(YOUR GOAL): Pictures are to be skipped. Retype exactly the lines from the top of the material through the one with "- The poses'", and only those.

(INFORMATION SHOWN):
━━━━━━━━

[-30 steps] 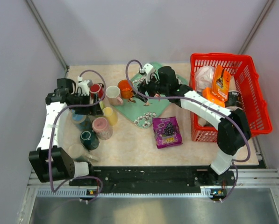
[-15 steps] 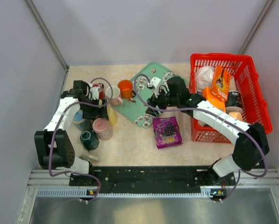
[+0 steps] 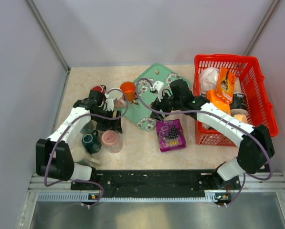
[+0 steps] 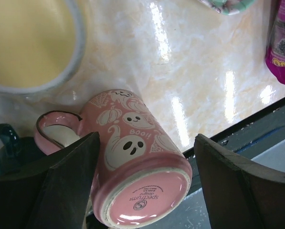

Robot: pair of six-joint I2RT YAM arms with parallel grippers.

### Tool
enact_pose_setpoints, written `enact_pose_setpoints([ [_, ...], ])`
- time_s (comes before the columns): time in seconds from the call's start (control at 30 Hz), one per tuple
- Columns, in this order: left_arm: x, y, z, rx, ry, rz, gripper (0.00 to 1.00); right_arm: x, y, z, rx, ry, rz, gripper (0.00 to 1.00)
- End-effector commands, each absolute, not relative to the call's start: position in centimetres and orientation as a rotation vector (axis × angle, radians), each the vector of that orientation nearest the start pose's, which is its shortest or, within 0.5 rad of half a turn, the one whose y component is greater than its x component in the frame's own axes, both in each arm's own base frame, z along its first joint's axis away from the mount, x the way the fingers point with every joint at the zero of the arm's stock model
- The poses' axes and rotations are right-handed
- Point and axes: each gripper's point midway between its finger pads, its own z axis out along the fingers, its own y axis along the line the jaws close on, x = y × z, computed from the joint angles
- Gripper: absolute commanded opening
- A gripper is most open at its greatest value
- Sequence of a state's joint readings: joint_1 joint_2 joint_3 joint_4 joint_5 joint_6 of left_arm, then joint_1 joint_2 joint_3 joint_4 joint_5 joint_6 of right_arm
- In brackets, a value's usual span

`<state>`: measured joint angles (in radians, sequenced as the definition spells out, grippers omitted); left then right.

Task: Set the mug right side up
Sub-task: Turn over the cup at the center of the board.

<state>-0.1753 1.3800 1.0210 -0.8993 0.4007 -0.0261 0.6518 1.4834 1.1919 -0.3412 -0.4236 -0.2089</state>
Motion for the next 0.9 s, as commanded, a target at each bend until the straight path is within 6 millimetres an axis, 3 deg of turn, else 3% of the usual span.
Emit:
enact_pose_setpoints([
  [0.0, 24.1, -13.5, 11.9, 0.417, 2.737, -0.685, 0.85, 30.2, 31.1, 20.8, -1.140, 1.858, 0.710, 0.69],
  [0.1, 25.4, -11.6, 13.3, 0.330, 2.741, -0.474, 0.92, 30.3, 31.0, 20.9, -1.142, 1.855, 0.699, 0.69],
  [0.13, 25.5, -10.6, 13.6, 0.290, 2.756, -0.391, 0.99, 30.3, 31.0, 20.9, -1.142, 1.855, 0.695, 0.69],
  [0.23, 24.7, -8.5, 13.6, 0.157, 2.816, -0.243, 0.99, 30.2, 30.8, 20.5, -1.147, 1.863, 0.694, 0.69],
  [0.4, 23.5, -9.0, 12.5, 0.027, 2.889, -0.291, 0.99, 30.0, 31.0, 20.4, -1.151, 1.860, 0.704, 0.68],
  [0.57, 23.1, -8.1, 11.2, -0.127, 2.909, -0.207, 0.98, 29.0, 31.3, 22.6, -1.161, 1.782, 0.764, 0.68],
  [0.67, 22.0, -7.8, 10.0, -0.168, 2.949, -0.182, 0.97, 29.0, 31.0, 22.0, -1.160, 1.804, 0.743, 0.68],
  [0.87, 22.4, -9.6, 9.0, -0.075, 2.964, -0.331, 0.95, 29.1, 30.9, 21.7, -1.141, 1.814, 0.740, 0.68],
])
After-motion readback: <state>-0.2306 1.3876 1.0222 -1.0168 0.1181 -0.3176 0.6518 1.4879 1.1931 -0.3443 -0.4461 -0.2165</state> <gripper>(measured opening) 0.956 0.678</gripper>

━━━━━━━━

(RESPONSE):
[-30 steps] 
[-15 steps] 
[+0 steps] 
[+0 steps] 

Robot: pair of six-joint I2RT YAM arms with parallel grippers.

### Tool
enact_pose_setpoints, written `enact_pose_setpoints([ [_, ...], ])`
- time_s (comes before the columns): time in seconds from the call's start (control at 30 Hz), one per tuple
- Columns, in this order: left_arm: x, y, z, rx, ry, rz, gripper (0.00 to 1.00); right_arm: x, y, z, rx, ry, rz, gripper (0.00 to 1.00)
- End-effector commands, each absolute, not relative to the call's start: position in centimetres and orientation as a rotation vector (axis × angle, radians), each the vector of that orientation nearest the start pose's, which is its shortest or, within 0.5 rad of half a turn, the one whose y component is greater than its x component in the frame's own axes, both in each arm's own base frame, z along its first joint's axis away from the mount, x the way the fingers point with every joint at the zero of the arm's stock model
- The poses' axes and rotations are right-handed

Nothing further is needed to complete this exercise.